Work required. Start at the line that contains "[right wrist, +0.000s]" in the listing below and extract every line through the last, exactly; leave pictures out.

Given information.

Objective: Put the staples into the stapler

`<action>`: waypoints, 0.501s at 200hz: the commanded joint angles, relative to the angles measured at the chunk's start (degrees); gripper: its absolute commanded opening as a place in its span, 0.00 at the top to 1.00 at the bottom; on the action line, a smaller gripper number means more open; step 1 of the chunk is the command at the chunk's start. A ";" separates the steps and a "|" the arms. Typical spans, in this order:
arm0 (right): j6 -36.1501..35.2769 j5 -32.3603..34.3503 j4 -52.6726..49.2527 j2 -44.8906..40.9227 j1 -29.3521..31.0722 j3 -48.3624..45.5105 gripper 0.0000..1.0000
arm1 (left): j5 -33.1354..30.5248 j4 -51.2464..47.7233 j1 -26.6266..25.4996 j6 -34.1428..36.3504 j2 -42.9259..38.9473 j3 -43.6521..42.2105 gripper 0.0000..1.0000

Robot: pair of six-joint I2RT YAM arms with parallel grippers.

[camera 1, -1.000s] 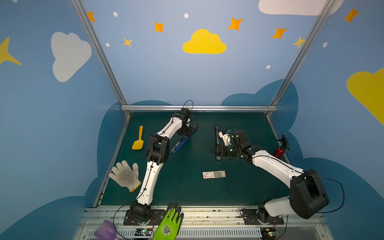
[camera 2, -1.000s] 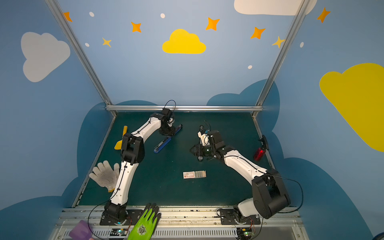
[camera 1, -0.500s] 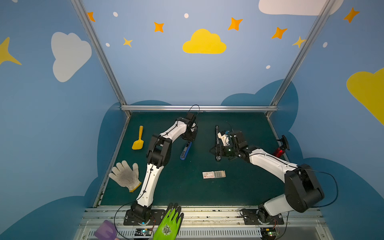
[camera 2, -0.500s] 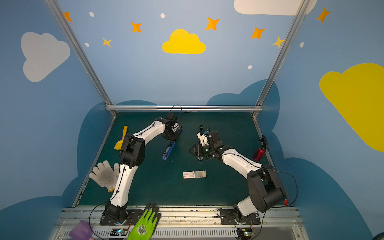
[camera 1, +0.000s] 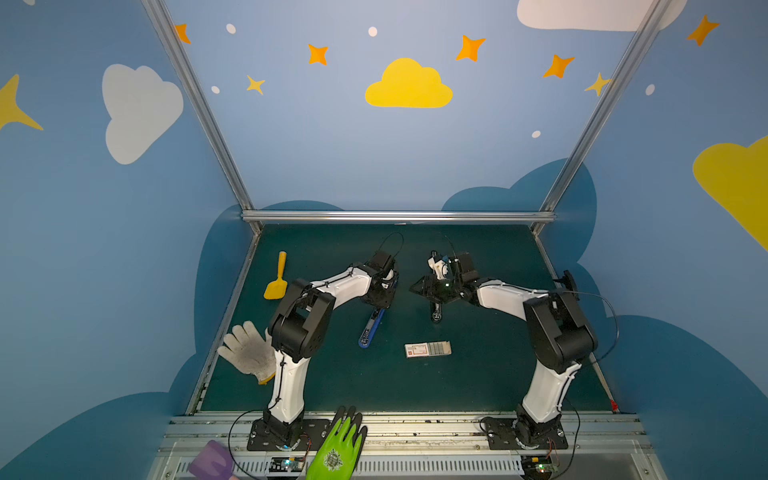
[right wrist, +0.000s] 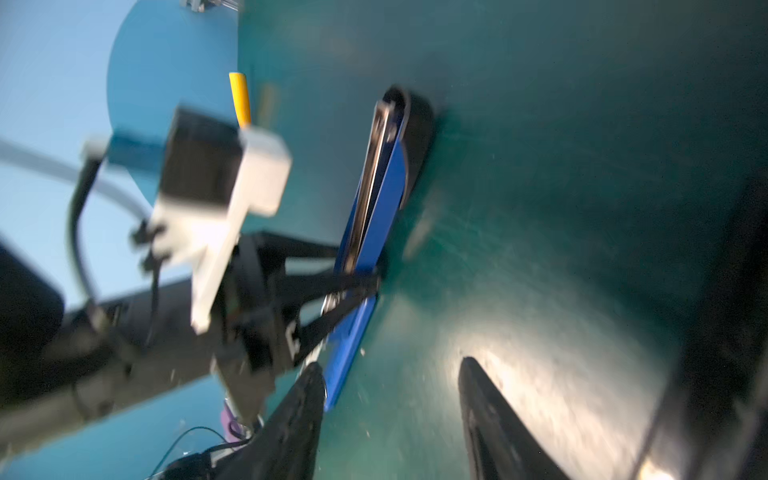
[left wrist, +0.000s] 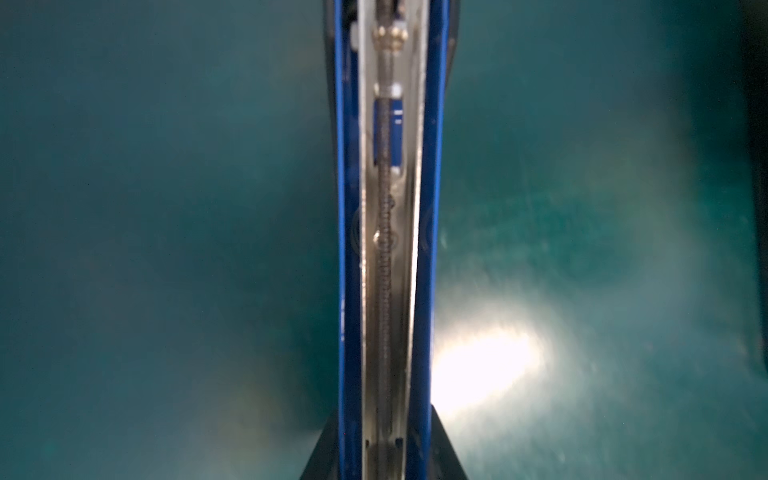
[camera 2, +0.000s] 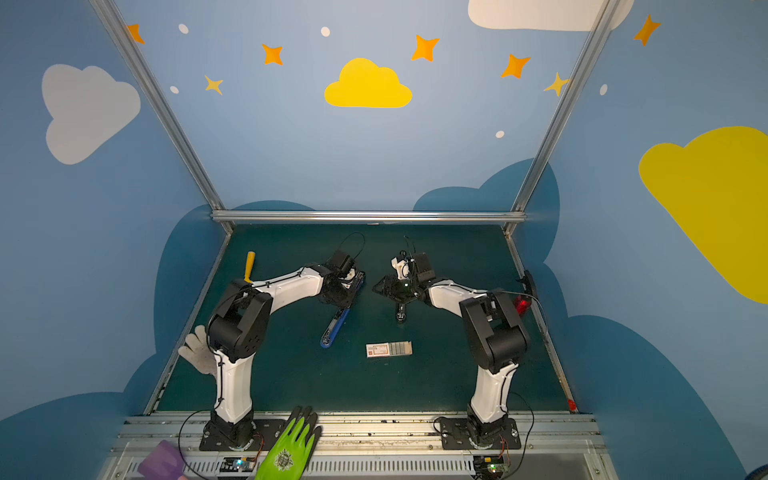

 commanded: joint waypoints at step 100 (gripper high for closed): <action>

Exercise output.
[right wrist, +0.000s] 
[left wrist, +0.000s] 
[camera 2, +0.000s] 

 commanded: joint waypoints at step 100 (gripper high for closed): <action>

What is written here forms the complete answer.